Two findings are worth emphasizing. First, as delirium incidence rates evaluated by the ICDSC and CAM-ICU were 69.1% and 50.5%, respectively, and the ICDSC identified 18 more cases of delirium, we found that a wider net was cast by the ICDSC, capturing more delirium cases than the CAM-ICU. Our result is consistent with that of the only study available for comparison, a Brazilian study of 162 surgical ICU patients whose delirium rate evaluated by the ICDSC was 34.5% (n = 56) vs. 26.5% (n = 43) by the CAM-ICU [22]. This wider net cast by the ICDSC may be welcome by certain institutions but may also bring additional diagnostic and care burden and fatigue to the nursing and physician staff as more cases were identified.
We thus focused on the tools’ relative predictive validity for important outcomes and found that the ICDSC identified delirium had higher predictive validity for both mortality and LOS than the CAM-ICU. Participants in the ICDSC-delirium group had a 4.93-fold higher mortality risk and stayed at the hospital 17.59 days longer than those in the no-delirium group, while those in the CAM-ICU group were linked with a 2.79-fold lower odds of mortality. This finding is consistent with prior reports that ICU delirium increased hospital mortality in patients evaluated by either the ICDSC [23–25] or CAM-ICU [5, 6, 27–28], but different from a previous finding that the CAM-ICU better predicted outcome [22]. The reason for this difference requires further study, but one factor to consider is participants’ arousal state.

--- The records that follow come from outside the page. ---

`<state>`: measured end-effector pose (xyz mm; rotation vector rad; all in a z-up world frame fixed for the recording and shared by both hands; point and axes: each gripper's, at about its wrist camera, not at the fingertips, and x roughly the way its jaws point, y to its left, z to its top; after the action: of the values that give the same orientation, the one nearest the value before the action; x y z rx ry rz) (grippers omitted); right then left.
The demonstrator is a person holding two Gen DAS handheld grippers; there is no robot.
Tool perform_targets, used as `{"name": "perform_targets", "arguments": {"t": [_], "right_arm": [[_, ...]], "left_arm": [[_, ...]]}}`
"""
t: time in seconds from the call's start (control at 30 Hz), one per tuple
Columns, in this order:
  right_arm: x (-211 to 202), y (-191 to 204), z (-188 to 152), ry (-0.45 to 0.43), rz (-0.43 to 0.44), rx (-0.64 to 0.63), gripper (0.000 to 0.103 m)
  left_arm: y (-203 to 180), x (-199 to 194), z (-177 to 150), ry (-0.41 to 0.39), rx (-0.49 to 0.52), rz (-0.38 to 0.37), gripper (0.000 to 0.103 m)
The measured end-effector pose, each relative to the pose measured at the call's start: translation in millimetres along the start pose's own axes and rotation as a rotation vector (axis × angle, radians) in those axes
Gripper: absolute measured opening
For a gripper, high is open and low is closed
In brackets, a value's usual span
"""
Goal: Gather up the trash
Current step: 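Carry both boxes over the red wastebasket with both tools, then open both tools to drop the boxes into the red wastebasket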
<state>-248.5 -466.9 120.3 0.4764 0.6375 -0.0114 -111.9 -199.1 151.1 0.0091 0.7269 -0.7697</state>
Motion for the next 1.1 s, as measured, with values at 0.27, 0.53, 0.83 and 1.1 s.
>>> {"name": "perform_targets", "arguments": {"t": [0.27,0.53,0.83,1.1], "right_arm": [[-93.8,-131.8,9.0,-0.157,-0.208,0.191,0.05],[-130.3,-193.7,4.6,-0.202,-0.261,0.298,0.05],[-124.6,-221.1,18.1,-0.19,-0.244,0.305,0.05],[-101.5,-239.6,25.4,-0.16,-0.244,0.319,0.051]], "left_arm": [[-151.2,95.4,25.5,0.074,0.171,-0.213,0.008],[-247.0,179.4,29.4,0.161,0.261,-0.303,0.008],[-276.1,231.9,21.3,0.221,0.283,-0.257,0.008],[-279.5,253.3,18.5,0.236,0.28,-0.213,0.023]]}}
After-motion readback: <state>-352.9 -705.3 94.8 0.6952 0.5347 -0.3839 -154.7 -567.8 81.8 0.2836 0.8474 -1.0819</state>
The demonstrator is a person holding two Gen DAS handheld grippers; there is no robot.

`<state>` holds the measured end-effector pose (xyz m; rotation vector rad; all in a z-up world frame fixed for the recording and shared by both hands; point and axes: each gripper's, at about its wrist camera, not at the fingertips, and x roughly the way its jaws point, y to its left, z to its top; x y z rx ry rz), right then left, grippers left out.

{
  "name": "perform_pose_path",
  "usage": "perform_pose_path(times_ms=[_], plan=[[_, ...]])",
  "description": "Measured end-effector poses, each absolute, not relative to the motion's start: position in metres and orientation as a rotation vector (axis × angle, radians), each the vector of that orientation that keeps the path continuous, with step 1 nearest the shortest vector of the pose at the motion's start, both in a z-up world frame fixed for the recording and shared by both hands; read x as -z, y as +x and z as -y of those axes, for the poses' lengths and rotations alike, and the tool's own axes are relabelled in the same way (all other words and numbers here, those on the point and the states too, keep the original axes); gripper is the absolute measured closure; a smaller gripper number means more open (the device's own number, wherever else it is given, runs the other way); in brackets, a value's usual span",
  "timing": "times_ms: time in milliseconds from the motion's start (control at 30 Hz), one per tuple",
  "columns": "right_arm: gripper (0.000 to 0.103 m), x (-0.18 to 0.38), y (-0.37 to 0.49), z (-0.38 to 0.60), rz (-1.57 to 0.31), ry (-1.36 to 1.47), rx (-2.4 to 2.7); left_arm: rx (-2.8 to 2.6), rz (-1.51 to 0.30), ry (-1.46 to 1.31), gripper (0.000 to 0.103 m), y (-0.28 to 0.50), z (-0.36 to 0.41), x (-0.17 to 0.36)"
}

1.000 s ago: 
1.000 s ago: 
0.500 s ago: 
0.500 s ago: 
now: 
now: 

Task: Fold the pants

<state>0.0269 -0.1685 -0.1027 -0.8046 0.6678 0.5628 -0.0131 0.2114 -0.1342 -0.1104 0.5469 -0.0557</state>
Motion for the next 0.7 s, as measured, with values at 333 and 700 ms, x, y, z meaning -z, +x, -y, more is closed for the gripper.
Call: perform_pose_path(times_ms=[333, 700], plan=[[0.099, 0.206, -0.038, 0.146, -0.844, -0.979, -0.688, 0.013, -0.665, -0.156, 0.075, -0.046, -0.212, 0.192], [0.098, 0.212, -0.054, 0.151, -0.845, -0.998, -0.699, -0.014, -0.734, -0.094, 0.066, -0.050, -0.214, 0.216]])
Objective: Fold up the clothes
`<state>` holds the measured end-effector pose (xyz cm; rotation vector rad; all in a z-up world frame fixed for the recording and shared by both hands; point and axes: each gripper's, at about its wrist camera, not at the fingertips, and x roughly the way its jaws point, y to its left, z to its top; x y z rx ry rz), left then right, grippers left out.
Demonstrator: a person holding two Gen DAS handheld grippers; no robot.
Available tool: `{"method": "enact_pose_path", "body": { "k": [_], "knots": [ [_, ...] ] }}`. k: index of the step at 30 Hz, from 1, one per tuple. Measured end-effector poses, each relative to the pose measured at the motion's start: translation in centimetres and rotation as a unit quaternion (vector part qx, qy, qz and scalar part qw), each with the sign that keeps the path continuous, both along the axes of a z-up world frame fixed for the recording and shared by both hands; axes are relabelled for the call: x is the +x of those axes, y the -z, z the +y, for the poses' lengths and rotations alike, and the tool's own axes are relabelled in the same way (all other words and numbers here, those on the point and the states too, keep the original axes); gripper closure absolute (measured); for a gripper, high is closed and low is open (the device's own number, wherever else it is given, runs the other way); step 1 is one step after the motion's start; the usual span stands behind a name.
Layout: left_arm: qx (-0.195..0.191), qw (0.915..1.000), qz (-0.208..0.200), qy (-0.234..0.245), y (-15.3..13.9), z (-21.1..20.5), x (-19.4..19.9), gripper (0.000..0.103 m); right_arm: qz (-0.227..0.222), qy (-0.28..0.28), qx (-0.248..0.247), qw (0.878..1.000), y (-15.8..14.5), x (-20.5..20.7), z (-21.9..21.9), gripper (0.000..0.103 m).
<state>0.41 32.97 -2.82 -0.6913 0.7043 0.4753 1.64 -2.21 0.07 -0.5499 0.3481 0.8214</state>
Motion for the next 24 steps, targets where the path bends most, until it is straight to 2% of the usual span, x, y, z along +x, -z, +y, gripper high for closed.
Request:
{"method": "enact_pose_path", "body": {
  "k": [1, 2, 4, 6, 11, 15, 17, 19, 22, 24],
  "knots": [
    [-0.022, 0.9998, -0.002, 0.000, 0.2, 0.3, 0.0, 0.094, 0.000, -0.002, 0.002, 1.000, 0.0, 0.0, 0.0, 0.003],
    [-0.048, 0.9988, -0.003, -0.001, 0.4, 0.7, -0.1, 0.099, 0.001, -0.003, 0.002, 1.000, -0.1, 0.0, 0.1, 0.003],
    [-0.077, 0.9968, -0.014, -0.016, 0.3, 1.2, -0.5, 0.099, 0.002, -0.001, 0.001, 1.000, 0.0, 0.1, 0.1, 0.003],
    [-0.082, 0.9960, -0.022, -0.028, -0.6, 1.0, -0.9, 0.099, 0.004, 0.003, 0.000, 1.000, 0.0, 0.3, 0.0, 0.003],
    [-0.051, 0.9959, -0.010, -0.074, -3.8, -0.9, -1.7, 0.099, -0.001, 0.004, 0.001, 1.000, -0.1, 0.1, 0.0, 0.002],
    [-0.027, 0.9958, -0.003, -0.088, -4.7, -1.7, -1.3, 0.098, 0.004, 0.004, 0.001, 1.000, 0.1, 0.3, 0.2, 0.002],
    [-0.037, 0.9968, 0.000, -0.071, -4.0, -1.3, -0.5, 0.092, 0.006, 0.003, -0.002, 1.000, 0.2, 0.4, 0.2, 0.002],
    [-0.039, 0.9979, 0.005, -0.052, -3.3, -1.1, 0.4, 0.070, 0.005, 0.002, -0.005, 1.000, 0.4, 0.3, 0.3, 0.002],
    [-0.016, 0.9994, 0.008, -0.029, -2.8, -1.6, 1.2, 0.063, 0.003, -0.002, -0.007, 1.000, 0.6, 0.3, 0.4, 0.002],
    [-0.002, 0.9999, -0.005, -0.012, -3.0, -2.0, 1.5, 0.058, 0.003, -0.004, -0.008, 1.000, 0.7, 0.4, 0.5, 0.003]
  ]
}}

This leads to our second point. For both the ICDSC and CAM-ICU, reduced arousal affects performance. Although both the ICDSC and CAM-ICU can be used when patients’ RASS level was − 1 to − 3 (awakening to voice), their performance seemed to be less stable. Namely, agreement between tools is low (κ = 0.44 at RASS − 1 to − 3 compared to 0.75 at RASS ≥ 0). Moreover, if used with patients in reduced arousal states (-3 ≤ RASS < 0), both the ICDSC and CAM-ICU tended to identify delirium cases at a higher rate (Table 2) than with patients in normal-to-increased arousal. This trend is particularly apparent for the ICDSC, as its delirium incidence reached 79.7%, representing a 15% increased incidence from the sample mean. With this higher rate of delirium, neither ICDSC- nor CAM-ICU-identified delirium predicted hospital mortality or LOS. This loss of predictive validity is noteworthy.
Why delirium identified in the reduced arousal subgroup was not associated with mortality and LOS is an important research question. The diminished effect on mortality may be due to misclassification of delirium cases (e.g., more false positives), resulting in reduced analytic power. Moreover, when participants have RASS levels between − 1 and − 3, the ICDSC and CAM-ICU may measure pure sedation effects. As decreased arousal is likely be multifactorial, combining both non-serious and serious conditions (e.g., medication/sedation effects versus serious neurologic events) may thus exert less consistent prognostic effects on mortality and/or LOS. Lastly, our study may be underpowered to detect the desired difference due to a relatively small sample. Future studies with larger sample sizes are indicated to verify our results.
Apart from the over-identification perspective, a wider spectrum has been recommended in delirium diagnosis (i.e., more inclusive recognition of delirium). For example, a 14-study meta-analysis (21,198 medical admission patients) found that reduced arousal (mostly defined by the Glasgow Coma Scale; only one with RASS) on hospital admission was associated with 5.7-fold greater mortality rates [29]. In that study, the authors argued that as delirium and reduced arousal are closely related and both are linked with high mortality, delirium studies should include patients who are too drowsy to undergo cognitive testing or interviews. Otherwise, the restricted spectrum (by eliminating patients with reduced arousal) may have led to underestimating the relationship between delirium and mortality [29].
Nevertheless, consistent with prior studies, ICU delirium evaluated by the ICDSC and CAM-ICU demonstrated substantial diagnostic agreement, and both tools could be completed in a comparable time, slightly over 1 minute in our study. A more sensitive screening tool, such as the ICDSC, holds promise by casting a wider net and capturing more delirium cases than the CAM-ICU. Whether systematically using the ICDSC changes predicted outcomes requires an impact-evaluation study. Moreover, given that the two tools’ agreement and predictive validity were much lower in the reduced arousal subgroup, future studies with larger samples may want to account for patients’ arousal when deciding which tool to use to maximize the effects of delirium identification on patient mortality.